Please work out the number of lines in the following material that include "Could", and reply with only that number.

§ **Provided entries**:
◆ ◆ ◆ ◆ ◆ ◆ ◆

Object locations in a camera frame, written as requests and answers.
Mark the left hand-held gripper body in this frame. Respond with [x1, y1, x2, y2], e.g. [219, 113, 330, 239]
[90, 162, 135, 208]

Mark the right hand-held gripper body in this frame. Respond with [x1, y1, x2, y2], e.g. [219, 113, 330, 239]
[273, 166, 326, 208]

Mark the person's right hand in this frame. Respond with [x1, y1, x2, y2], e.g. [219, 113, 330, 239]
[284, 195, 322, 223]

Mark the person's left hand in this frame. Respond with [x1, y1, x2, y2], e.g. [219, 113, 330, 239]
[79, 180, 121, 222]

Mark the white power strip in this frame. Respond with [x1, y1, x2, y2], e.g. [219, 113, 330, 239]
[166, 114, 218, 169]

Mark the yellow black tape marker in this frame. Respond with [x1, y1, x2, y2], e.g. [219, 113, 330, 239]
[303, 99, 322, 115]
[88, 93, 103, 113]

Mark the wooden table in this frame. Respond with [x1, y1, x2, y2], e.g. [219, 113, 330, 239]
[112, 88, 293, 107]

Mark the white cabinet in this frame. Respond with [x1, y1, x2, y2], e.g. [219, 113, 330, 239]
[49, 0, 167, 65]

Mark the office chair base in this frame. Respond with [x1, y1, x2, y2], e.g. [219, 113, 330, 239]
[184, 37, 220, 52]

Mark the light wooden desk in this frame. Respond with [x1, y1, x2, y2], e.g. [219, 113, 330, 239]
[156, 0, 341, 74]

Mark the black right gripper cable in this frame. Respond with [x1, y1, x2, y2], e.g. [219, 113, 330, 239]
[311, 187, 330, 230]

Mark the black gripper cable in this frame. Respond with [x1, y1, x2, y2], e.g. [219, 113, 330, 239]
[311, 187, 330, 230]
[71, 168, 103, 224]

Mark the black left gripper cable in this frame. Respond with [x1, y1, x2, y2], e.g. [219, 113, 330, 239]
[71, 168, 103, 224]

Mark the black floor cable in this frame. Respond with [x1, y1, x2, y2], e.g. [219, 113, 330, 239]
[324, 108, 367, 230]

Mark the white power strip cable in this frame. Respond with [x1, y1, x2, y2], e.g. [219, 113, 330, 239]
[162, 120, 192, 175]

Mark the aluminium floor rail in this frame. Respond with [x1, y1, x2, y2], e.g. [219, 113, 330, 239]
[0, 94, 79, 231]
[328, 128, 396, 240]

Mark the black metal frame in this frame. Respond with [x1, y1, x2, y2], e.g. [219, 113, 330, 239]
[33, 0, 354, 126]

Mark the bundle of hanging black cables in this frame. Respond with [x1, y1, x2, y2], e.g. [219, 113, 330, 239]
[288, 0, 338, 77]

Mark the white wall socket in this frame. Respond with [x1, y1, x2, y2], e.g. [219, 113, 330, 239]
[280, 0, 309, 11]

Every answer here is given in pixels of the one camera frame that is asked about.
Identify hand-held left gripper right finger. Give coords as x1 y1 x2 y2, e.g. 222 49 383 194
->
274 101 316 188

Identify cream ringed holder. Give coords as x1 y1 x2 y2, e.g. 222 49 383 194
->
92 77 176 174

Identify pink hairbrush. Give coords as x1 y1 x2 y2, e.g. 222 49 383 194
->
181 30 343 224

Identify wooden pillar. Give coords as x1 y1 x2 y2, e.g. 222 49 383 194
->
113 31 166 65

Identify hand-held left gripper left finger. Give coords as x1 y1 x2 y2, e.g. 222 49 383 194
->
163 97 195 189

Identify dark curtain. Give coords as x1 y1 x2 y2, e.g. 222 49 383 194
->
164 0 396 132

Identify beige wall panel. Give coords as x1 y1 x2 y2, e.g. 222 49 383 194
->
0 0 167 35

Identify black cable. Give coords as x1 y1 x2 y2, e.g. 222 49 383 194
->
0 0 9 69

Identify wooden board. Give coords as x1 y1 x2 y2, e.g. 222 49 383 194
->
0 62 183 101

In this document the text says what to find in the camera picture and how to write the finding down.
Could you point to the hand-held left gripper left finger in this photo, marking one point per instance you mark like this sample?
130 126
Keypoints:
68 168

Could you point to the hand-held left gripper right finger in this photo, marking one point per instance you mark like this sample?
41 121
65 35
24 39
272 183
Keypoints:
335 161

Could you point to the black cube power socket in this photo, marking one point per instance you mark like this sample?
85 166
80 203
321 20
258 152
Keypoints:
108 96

◆ ◆ ◆ ◆ ◆ ◆ ◆

§ **Task response**: 3